Though the commission’s life was short and pathetic, indeed, it did manage to successfully release a 40-plus-page statement, “The 1776 Report,” during the literal final days of Trump’s administrative control of the White House. The document tediously yet shallowly references various historical events and figures, frequently labeling nonflattering interpretations of “patriotic” concepts and their consequences as disdain-worthy. Within the report, progressivism and identity politics are baffingly equated to slavery and fascism, in terms of being “challenges to America’s principles” – an obvious deep embrace of a particular kind of Americanism, one that should seem as immune to criticism.

It is well worth noting that the paper’s naming convention and defensive rhetoric is a clear response to The New York Times’ Pulitzer-Prize winning “1619 Project,” a compilation of various works by contemporary journalists seeking to reframe our understanding of our U.S. past through a lens aware of the country’s rich history of involuntary servitude, in particular. Granted, while “1619” has not been without its healthy criticisms, it is clear by the Trump administration’s transparent contempt of that project’s contents and its own standoffishness that it was unwilling to simply join in denouncing the United States’ past sins but rather intensely willing to insist on some sort of inherent virtue (apparently present even during such abhorrent eras) the country will forever hold.

Almost needless to say, the “1776 Report” received immediate backlash from historical academia. The American Historical Association couldn’t help but notice how the document tended to vehemently stand by monuments that “honor either men who committed treason by violating oaths of office and taking up arms against the United States government, or whose main historical significance lay in their defense of slavery or other forms of white supremacy.” The group declared the document as evidently intending to serve as “a form of government indoctrination of American students, and in the process [elevating] ignorance about the past to a civic virtue.”

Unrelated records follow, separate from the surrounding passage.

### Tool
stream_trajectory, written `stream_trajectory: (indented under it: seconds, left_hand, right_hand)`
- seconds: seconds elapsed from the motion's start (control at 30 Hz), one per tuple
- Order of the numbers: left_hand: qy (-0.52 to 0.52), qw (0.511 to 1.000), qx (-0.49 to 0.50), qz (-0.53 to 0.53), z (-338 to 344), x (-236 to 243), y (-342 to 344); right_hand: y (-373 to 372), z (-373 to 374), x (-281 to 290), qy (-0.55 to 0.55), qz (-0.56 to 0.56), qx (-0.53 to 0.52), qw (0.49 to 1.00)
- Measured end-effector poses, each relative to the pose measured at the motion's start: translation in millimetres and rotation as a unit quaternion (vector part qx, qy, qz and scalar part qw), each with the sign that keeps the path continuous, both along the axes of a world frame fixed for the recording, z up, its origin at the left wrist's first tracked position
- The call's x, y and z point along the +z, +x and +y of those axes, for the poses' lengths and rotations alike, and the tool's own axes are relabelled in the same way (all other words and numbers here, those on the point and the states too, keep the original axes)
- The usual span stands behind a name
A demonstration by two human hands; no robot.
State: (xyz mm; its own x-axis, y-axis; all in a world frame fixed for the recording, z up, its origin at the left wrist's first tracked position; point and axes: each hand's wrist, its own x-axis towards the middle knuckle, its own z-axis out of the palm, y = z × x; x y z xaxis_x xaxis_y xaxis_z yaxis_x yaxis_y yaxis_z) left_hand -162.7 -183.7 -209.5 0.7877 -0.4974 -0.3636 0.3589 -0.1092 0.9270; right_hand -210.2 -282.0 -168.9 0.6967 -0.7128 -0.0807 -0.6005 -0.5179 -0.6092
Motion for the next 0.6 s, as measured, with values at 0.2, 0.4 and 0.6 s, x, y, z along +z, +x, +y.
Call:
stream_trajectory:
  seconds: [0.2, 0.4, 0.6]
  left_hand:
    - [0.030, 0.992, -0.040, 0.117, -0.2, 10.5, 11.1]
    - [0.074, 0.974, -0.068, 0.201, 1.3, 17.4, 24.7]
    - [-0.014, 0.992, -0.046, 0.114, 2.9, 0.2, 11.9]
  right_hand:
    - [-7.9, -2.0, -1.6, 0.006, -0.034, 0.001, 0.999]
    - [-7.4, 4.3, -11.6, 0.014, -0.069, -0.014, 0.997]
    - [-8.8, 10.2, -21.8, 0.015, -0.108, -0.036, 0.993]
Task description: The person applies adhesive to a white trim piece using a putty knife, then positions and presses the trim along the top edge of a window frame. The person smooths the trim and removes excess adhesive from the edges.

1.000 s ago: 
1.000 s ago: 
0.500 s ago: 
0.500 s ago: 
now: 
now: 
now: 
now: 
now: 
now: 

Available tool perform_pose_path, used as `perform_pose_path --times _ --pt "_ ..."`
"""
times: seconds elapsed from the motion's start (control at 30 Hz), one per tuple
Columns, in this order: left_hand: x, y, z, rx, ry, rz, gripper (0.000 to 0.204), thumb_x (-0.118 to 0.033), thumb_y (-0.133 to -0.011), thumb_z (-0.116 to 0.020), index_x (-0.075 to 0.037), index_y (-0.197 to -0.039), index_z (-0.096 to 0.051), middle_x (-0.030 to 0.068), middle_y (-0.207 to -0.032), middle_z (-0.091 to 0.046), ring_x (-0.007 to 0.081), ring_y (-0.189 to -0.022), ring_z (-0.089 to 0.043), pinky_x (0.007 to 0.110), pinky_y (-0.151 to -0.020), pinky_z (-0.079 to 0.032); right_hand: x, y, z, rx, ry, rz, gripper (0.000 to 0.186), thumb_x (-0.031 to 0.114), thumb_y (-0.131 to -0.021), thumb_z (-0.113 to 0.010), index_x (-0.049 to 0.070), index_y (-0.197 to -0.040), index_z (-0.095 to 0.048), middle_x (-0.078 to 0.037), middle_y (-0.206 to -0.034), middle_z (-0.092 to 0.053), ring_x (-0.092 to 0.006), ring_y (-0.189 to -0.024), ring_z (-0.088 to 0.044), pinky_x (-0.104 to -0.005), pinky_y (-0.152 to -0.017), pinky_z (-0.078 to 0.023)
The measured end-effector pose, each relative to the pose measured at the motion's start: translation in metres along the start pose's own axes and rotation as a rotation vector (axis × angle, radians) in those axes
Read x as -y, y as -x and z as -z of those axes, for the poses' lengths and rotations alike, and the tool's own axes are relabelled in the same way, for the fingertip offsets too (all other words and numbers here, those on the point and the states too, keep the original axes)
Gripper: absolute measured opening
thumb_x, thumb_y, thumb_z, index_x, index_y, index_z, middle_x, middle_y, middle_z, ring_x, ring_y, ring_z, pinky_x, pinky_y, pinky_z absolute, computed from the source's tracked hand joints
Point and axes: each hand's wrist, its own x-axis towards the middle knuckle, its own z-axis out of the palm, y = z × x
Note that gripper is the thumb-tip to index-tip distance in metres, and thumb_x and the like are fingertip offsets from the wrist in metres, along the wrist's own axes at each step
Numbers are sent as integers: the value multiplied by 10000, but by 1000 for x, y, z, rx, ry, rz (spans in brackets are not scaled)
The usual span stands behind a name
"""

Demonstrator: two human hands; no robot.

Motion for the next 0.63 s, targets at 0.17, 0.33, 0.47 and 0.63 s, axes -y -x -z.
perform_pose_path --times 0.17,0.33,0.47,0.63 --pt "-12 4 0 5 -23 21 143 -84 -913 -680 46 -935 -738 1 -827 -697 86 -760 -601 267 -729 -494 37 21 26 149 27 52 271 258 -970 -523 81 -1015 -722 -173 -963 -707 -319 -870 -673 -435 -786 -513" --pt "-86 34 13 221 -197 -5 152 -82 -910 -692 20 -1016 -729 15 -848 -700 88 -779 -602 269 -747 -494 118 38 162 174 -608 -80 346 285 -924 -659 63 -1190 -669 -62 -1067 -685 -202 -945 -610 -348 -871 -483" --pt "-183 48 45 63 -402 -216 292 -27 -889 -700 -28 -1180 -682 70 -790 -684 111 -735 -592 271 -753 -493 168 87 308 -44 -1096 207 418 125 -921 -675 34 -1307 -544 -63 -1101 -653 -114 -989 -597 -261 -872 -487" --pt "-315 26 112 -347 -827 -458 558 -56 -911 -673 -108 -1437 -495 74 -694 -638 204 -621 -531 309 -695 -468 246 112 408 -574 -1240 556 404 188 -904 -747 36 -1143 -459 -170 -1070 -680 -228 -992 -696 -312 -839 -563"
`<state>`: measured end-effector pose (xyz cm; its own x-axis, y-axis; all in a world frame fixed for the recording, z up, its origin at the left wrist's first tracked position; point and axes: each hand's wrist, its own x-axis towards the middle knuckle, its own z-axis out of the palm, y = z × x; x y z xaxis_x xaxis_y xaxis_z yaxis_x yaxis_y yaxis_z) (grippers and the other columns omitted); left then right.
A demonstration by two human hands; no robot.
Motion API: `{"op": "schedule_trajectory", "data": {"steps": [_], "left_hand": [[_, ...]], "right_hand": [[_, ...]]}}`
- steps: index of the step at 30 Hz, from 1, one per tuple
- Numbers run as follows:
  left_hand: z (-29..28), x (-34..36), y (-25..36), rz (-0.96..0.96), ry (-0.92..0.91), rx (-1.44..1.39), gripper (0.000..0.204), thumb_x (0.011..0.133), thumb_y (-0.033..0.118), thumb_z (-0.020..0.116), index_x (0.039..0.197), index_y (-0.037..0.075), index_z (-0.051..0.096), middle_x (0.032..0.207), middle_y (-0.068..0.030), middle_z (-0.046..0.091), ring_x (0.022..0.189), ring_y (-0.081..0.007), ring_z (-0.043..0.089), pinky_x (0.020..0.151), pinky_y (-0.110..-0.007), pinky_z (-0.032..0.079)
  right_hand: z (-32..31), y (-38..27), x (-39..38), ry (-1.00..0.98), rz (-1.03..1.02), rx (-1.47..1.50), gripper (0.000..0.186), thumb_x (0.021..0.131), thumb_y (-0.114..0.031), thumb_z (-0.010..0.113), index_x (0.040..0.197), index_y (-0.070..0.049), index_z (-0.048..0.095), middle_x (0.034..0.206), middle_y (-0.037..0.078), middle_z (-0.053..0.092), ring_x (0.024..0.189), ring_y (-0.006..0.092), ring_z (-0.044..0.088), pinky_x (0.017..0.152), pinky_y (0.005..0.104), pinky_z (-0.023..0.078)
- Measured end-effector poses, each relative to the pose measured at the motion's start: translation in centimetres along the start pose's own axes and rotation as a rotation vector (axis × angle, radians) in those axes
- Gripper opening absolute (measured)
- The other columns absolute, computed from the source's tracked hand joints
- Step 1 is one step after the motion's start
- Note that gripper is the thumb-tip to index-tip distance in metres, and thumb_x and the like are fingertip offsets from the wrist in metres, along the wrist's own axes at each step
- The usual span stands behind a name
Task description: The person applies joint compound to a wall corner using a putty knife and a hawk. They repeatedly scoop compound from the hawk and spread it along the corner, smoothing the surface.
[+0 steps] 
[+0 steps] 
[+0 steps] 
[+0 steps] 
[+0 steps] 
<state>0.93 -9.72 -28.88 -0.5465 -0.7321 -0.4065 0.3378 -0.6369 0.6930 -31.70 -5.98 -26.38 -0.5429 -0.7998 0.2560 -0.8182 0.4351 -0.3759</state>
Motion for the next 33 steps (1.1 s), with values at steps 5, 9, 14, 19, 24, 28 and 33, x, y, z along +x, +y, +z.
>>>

Though the commission itself is now surely dead, it is deeply troubling to understand how the alarmingly ill-informed perspective that produced such a work of disastrous potential has been allowed to hold so much influence over our everyday lives.

No matter how much one may desire to cover their ears and spout noise-canceling nonsense, prominent American figures and the history they helped create never were, and never will be anywhere near perfect, and it is destructive to cling to such a fantasy. Dogmatic belief in anyone or anything as solely consisting of spotless accomplishment, or only carelessly reciting said accomplishments, leads only to eventual disappointment or delusional denial (accomplishments, of course, a highly subjective title to grant to any particular action).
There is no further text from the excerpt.